Но мозг Эвелины так устроен, что даже из этой истины она сумела извлечь довод в поддержку своего заблуждения. Она с величайшим вниманием слушала Н., и я видел по ее лицу, какое глубокое впечатление он на нее произвел. И на следующий же день она мне сказала:
— Если рассудок дан мне Богом, то для него должны существовать только те законы, которые установил для него Бог.
Типичная для рационалиста логика.
— Но в таком случае вообще нет больше надобности говорить о Боге, — сказал ей я.
— Возможно, действительно, без него можно обойтись, — ответила она. И на самом деле, начиная с того дня она старательно избегала употреблять это слово, которое, казалось, потеряло для нее всякий смысл.
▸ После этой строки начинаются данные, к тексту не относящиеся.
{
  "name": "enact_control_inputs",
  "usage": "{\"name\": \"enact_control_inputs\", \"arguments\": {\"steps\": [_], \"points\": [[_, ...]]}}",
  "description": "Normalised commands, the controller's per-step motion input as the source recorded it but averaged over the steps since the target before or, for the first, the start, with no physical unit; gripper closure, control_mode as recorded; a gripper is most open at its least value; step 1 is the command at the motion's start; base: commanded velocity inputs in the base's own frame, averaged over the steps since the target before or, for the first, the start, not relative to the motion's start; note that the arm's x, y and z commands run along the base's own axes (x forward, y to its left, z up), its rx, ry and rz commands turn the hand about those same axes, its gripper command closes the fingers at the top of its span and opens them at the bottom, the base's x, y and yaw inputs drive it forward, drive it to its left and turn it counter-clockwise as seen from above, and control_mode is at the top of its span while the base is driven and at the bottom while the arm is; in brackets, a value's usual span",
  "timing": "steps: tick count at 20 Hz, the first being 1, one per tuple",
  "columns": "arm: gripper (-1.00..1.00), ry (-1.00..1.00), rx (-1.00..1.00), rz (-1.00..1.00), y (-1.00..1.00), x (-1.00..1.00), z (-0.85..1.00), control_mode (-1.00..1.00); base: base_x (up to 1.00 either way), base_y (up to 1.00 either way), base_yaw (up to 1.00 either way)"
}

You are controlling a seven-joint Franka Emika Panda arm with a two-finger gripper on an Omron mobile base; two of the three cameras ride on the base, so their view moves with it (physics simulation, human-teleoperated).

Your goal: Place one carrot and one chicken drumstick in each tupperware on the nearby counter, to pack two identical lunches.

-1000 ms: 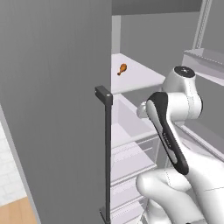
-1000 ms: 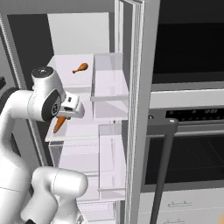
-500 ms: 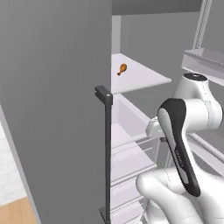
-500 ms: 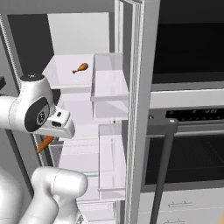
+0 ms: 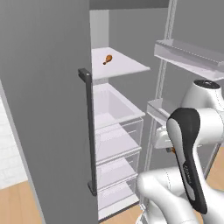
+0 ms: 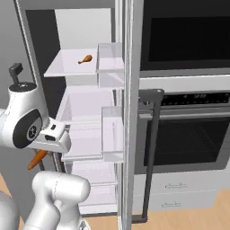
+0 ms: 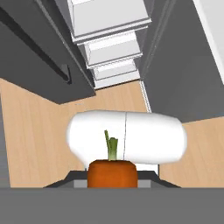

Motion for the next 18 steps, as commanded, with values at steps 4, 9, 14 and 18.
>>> {"name": "enact_control_inputs", "arguments": {"steps": [4,9,14,18], "points": [[1.0,0.0,0.0,0.0,0.0,0.0,0.0,1.0,-1.0,-0.04,-0.09],[1.0,0.0,0.0,0.0,0.0,0.0,0.0,1.0,-1.0,-0.35,-0.22],[1.0,0.0,0.0,0.0,0.0,0.0,0.0,1.0,-0.93,-0.69,-0.34],[1.0,0.0,0.0,0.0,0.0,0.0,0.0,1.0,-0.47,-0.99,-0.42]]}}
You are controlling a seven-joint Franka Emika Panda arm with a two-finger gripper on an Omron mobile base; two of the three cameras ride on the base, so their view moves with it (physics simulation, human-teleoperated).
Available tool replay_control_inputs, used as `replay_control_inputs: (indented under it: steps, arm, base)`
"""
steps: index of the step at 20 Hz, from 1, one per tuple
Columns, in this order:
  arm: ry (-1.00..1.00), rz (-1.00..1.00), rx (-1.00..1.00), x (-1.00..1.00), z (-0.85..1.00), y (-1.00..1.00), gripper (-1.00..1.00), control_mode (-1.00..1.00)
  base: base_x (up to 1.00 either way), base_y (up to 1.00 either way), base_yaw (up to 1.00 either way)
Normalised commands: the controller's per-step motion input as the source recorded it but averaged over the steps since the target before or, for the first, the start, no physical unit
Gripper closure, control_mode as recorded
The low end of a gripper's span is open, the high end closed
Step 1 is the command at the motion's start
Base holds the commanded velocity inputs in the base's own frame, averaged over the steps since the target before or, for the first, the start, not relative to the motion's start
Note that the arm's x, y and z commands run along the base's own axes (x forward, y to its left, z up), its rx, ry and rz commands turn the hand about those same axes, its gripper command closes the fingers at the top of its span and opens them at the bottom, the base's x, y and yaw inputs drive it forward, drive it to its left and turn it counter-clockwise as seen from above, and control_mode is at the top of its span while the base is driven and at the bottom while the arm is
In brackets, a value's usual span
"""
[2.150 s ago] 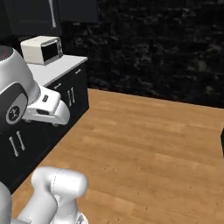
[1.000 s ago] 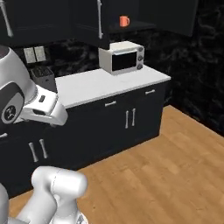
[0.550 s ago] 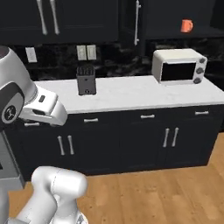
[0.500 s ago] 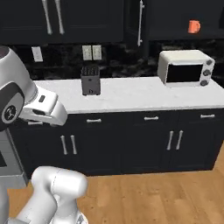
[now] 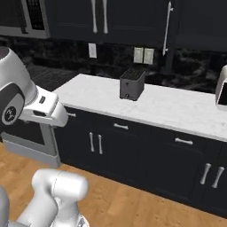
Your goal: Gather all objects into one cabinet and sort the glasses and bowls to opposite sides.
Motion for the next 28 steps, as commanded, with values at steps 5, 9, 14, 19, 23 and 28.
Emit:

Бедная Эвелина! Тем не менее я не перестал ее любить. Именно ей, как и раньше, я был обязан всем, на что способен, — и в любви, и в поэзии. Но она настолько изменилась, что я стал задаваться вопросом, что же я все еще продолжаю в ней любить. Ее лицо потеряло свой блеск; тщетно я искал в ее взгляде теплоту, от которой мое сердце раньше таяло; в ее голосе исчезла робость; даже осанка ее стала более уверенной. Тем не менее это была моя жена, и я повторял себе, что ни время, ни она сама не в силах изменить то, что я в ней люблю. И благодаря этому я понимал, что происходящие в ней изменения, которые для некоторых людей могут означать подлинное падение, в конечном счете не затрагивают ее душу. И именно душу Эвелины полюбила моя душа, их связали неразрывные узы. Но что за ужасная пытка видеть, как день за днем все больше погружается во мрак заблуждений женщина, ставшая навеки твоей спутницей и женою!
— Ну что же ты хочешь, мой друг, — говорила она мне тогда с остатками прежней нежности в голосе. — Мы с тобой идем к разным небесам.
А я протестовал, говорил, что не может быть двух небес, как не может быть двух богов, и что мираж, к которому она шла и который называла «своим небом», может быть только адом, «моим адом».
Надо ли говорить, что все это еще больше приближало меня к Богу и помогало мне понять несравнимое качество божественной любви к Всевышнему, а он по крайней мере никогда не изменится. Вспоминая слова из Апокалипсиса: «Блаженны мертвые, умирающие в Господе», я в свою очередь произносил: «Блаженны живые, любящие друг друга в Господе» — и повторял эти слова, ставшие для меня недостижимой мечтой, ибо — увы! — Эвелине больше не суждено познать это блаженство.
Я рассказывал о том, как в результате странной путаницы я связал со второй беременностью Эвелины один разговор, состоявшийся семью годами позже, когда до бунта и безбожия Эвелине оставалось пройти уже недолгий путь. Эта третья беременность поставила под угрозу ее жизнь, и в течение нескольких дней я мог надеяться, что мысль о смерти вернет Эвелину на путь истинный. Наш старый друг аббат Бредель, так же надеявшийся на это, поспешил к ней. Эвелина была на восьмом месяце беременности, когда она тяжело заболела гриппом, разрушившим наши надежды. Ребенок родился преждевременно, мертвым. На следующий же день у Эвелины началась родовая горячка, и больше недели она находилась между жизнью и смертью. Несмотря на температуру 40ь, она была в полном сознании и, хотя твердо верила, что доктор Маршан спасет ее, знала, что жизнь ее в опасности.